- Action item:
Start at the line holding "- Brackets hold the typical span". Write out that line and each one after it to the end of the data, unchanged.

- The data:
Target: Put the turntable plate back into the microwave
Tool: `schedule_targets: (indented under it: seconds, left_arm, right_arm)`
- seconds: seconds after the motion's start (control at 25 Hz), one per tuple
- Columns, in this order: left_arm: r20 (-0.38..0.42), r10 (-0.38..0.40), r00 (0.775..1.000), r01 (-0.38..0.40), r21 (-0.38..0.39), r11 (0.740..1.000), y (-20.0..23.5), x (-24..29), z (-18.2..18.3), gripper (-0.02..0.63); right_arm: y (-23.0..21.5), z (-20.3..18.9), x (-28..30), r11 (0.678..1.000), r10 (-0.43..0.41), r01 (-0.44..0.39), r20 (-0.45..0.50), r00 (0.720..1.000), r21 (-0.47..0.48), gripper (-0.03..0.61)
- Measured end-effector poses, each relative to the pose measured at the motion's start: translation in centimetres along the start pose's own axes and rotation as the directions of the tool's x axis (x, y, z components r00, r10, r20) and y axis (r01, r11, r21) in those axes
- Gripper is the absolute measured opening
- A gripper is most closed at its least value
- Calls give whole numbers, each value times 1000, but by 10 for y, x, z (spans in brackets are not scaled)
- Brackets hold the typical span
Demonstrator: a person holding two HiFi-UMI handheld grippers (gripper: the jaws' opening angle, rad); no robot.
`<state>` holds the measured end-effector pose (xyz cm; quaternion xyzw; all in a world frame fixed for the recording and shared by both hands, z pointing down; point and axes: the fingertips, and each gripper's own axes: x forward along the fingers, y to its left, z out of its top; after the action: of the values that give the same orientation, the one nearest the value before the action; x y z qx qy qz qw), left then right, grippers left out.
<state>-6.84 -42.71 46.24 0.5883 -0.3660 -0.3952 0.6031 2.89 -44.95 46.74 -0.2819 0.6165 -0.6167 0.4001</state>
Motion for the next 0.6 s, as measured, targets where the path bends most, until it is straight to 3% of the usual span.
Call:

- Solution to the exercise:
- Brackets hold the typical span
Demonstrator: a person holding two HiFi-UMI handheld grippers (gripper: the jaws' opening angle, rad); no robot.
`<state>` holds the measured end-effector pose (xyz cm; quaternion xyzw; all in a world frame fixed for the recording and shared by both hands, z pointing down; point and axes: the fingertips, and each gripper's own axes: x forward along the fingers, y to its left, z out of its top; after the action: of the values that give the same orientation, the one nearest the value before the action; x y z qx qy qz qw), left then right, grippers left out.
<state>-6.84 -42.71 46.24 0.5883 -0.3660 -0.3952 0.6031 2.89 -44.95 46.74 -0.2819 0.6165 -0.6167 0.4001</state>
Motion for the next 0.6 s, as measured, targets where the path bends most, until it is straight to 3% of the usual span.
Call:

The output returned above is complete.